> _STORED DATA_

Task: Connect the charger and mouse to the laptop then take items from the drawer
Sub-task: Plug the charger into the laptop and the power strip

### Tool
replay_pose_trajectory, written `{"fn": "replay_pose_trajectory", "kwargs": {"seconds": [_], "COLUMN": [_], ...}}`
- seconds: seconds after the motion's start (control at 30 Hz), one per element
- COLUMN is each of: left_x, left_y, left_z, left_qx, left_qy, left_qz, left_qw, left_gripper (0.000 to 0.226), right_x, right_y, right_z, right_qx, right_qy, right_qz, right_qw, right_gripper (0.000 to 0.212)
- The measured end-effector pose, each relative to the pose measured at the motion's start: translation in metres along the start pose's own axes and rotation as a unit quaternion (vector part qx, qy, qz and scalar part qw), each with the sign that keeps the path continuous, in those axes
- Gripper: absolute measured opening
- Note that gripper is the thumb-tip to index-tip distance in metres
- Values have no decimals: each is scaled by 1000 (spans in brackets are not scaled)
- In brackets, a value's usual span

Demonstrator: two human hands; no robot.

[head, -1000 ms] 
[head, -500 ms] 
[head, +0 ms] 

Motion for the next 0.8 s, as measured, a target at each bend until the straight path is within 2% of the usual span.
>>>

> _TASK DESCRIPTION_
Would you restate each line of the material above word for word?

> _ANSWER TO THIS PROBLEM_
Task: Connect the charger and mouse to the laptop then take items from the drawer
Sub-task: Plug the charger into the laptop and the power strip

### Tool
replay_pose_trajectory, written `{"fn": "replay_pose_trajectory", "kwargs": {"seconds": [_], "COLUMN": [_], ...}}`
- seconds: seconds after the motion's start (control at 30 Hz), one per element
- COLUMN is each of: left_x, left_y, left_z, left_qx, left_qy, left_qz, left_qw, left_gripper (0.000 to 0.226), right_x, right_y, right_z, right_qx, right_qy, right_qz, right_qw, right_gripper (0.000 to 0.212)
- The measured end-effector pose, each relative to the pose measured at the motion's start: translation in metres along the start pose's own axes and rotation as a unit quaternion (vector part qx, qy, qz and scalar part qw), each with the sign that keeps the path continuous, in those axes
- Gripper: absolute measured opening
- Note that gripper is the thumb-tip to index-tip distance in metres
- Values have no decimals: each is scaled by 1000 (spans in brackets are not scaled)
- In brackets, a value's usual span

Demonstrator: two human hands; no robot.

[head, -1000 ms] 
[head, -500 ms] 
[head, +0 ms] 

Motion for the next 0.8 s, as measured, a target at each bend until the straight path is within 2% of the usual span.
>>>

Nothing more is needed for this exercise.